WORK ITEM: Restate word for word the lines of the material below, from the line with "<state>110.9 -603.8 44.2" to the line with "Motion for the", both lines included, and no others.

DATA SECTION:
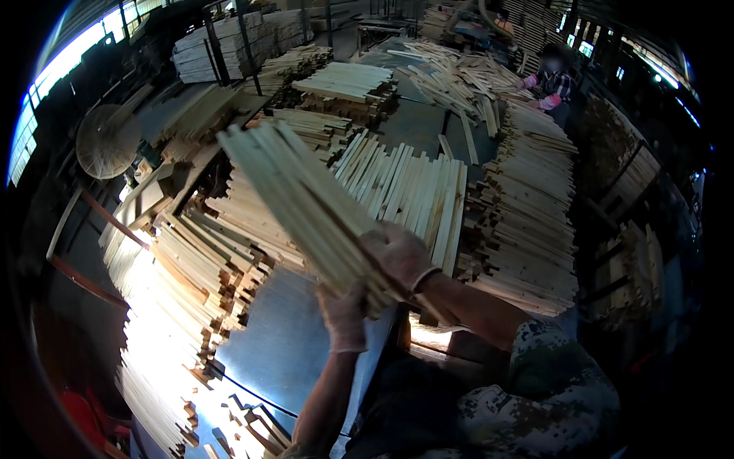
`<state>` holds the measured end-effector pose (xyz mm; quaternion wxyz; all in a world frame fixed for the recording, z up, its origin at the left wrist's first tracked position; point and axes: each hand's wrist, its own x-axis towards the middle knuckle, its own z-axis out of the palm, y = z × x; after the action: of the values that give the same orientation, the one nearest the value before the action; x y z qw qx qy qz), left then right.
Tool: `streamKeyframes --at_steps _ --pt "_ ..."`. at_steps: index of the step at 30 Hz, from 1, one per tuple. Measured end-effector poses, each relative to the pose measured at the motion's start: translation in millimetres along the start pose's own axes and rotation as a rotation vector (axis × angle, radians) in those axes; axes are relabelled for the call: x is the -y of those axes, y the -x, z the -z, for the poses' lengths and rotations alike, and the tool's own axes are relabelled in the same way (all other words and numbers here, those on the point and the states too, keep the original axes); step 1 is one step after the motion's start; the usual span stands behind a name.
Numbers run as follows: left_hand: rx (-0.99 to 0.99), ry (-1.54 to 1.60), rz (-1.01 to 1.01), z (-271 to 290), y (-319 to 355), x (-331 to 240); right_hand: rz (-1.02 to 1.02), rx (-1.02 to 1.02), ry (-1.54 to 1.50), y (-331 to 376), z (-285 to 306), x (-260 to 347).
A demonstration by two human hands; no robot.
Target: The person organizes and stacks wooden slats, moving them between tables and placing them onto a conveyor belt.
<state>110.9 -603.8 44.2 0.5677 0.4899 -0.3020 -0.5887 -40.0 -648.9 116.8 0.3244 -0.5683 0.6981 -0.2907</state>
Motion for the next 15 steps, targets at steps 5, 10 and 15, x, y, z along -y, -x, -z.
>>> streamKeyframes --at_steps 5,10,15 --pt "0.066 -0.187 0.021 -106.2 -44.1 48.2 -0.083 -0.205 0.136 -67.9 61.1 -93.3" --pt "0.094 -0.146 0.206 -195.2 -87.6 101.0 -0.132 -0.197 0.265 -131.0 127.6 -144.6" --pt "0.061 -0.089 0.316 -268.4 -111.2 92.5 -0.099 -0.112 0.373 -189.6 177.7 -158.2"
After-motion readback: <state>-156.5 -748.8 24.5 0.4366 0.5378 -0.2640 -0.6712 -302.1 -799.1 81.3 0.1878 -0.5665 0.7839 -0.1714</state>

RESPONSE AREA:
<state>110.9 -603.8 44.2 0.5677 0.4899 -0.3020 -0.5887 -40.0 -648.9 116.8 0.3244 -0.5683 0.6981 -0.2907</state>
Motion for the next 15 steps, targets at steps 5, 10 and 15, x, y, z along -y, -x, -z.

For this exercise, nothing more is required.